> **Directions**: Some of the lines below need repeating. Reproduce exactly those between the lines holding "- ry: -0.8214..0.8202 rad" and "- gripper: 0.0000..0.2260", inclusive.

> **Data below**:
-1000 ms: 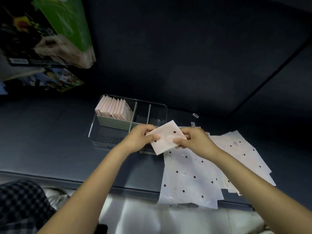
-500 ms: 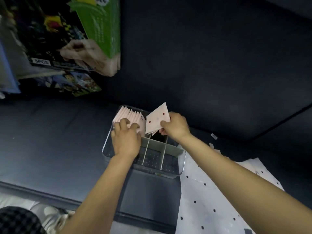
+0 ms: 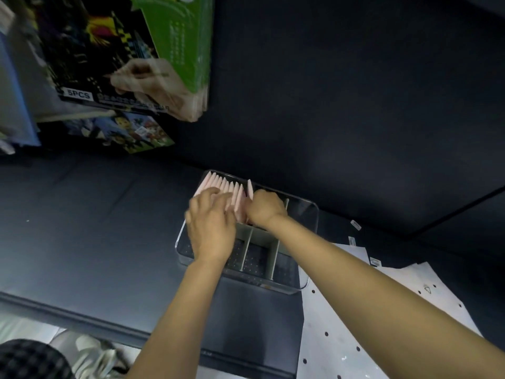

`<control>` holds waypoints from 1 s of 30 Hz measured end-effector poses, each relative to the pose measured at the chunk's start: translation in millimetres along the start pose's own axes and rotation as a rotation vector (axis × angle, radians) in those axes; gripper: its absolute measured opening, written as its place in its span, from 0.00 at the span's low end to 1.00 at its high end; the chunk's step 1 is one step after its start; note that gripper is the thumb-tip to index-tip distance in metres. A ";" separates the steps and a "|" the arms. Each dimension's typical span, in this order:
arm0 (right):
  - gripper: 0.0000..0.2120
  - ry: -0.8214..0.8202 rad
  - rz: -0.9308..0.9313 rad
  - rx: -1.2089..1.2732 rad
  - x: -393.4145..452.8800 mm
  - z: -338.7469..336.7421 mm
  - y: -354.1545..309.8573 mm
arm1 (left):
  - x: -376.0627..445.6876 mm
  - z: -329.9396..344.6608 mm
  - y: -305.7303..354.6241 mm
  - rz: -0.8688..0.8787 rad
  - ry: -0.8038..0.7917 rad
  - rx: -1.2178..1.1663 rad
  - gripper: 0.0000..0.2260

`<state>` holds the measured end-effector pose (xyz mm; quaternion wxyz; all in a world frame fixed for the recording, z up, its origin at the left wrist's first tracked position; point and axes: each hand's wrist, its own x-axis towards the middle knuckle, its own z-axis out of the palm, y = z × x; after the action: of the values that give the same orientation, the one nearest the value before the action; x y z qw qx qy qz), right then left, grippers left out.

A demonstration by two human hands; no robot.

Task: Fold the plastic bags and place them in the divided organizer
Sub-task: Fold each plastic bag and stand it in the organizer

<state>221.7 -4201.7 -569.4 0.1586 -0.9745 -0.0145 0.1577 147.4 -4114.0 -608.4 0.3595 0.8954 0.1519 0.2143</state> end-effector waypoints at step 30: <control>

> **Task solution**:
  - ry: -0.8214..0.8202 rad
  - rz: -0.9308..0.9313 rad
  - rx: -1.2089..1.2732 rad
  - x: -393.4145..452.8800 mm
  - z: -338.7469..336.7421 mm
  - y: -354.1545..309.8573 mm
arm1 (left):
  - x: -376.0627..445.6876 mm
  - z: -329.9396..344.6608 mm
  - y: -305.7303..354.6241 mm
  - rz: -0.8688..0.8787 rad
  - ry: -0.8038..0.7917 rad
  - rx: -1.2178..1.1663 rad
  - gripper: 0.0000..0.2260

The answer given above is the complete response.